PSE

[charlie b]

And a side question: Does Washington State L&I require a PE signoff on utility designs?

I have no fact to offer you. But my inclination is to suspect the answer to be "no."

 

[electrofelon]

A good rule of thumb is that the available fault current at the secondary terminals of a transformer can be estimated by taking the full load current of the secondary side and dividing by the "per unit" impedance of the secondary windings. That later value is often on the order of 5.75%, so the value you divide by is 0.0575. Different transformers will have different values. In the example I gave earlier, the full load current for a 120/240V single phase 100 KVA transformer is 100,000/240, or 417 amps. Dividing that by 0.0575 give an AIC of 7,246 amps.

Most panels have a minimum AIC of 10,000 amps. To get that from the transformer, it would need to have an impedance of 4.17% or lower. It is possible that the utility transformer's impedance could be lower than that.
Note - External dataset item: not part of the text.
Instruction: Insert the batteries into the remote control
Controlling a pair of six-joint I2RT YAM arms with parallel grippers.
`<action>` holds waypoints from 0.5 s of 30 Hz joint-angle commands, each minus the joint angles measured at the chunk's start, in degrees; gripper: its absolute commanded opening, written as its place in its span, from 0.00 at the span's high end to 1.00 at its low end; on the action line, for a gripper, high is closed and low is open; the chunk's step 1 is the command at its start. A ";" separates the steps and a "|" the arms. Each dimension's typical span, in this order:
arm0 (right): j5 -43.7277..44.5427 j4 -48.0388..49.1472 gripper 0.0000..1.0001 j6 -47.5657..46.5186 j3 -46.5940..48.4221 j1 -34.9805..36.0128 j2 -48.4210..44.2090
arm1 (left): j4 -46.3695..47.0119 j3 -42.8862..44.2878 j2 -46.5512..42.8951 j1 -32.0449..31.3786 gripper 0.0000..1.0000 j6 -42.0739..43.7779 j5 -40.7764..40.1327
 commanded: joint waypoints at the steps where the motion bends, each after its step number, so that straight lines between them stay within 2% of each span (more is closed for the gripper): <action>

Even still, the impedance of the secondary conductors will significantly reduce the available fault current at the building's main breaker.

So don't take the EC's statement at face value. Ask for the exact number that PSE provided to him (or her). Then you can do a calculation of the impact of the secondary conductor's impedance on the value PSE gives you. I am willing to predict that the final result is below 10,000 amps, and that you therefore do not have a problem in need of a solution.

Charlie, I find your %Z value to be to high. Mid 5's would be typical for a three phase pad of around 500KVA, but smaller single phase units are quite a bit less. I have some 15KVA single phase pads here that are a little under 2%. The utility 25KVA pole unit serving me is 2.3%. PSE's published fault current values can be found here on page 27:

https://www.pse.com/-/media/PDFs/Co...hash=261DD91382D90EF7192C85C21413E4DC06D07E63

Note also that L-N faults are higher than L-L (as they show in their tables).

 

[tortuga]

If I recall most 'Public Utility Commissions' or NESC regulations set a maximum available fault current for any residential service point. I might be mistaken though.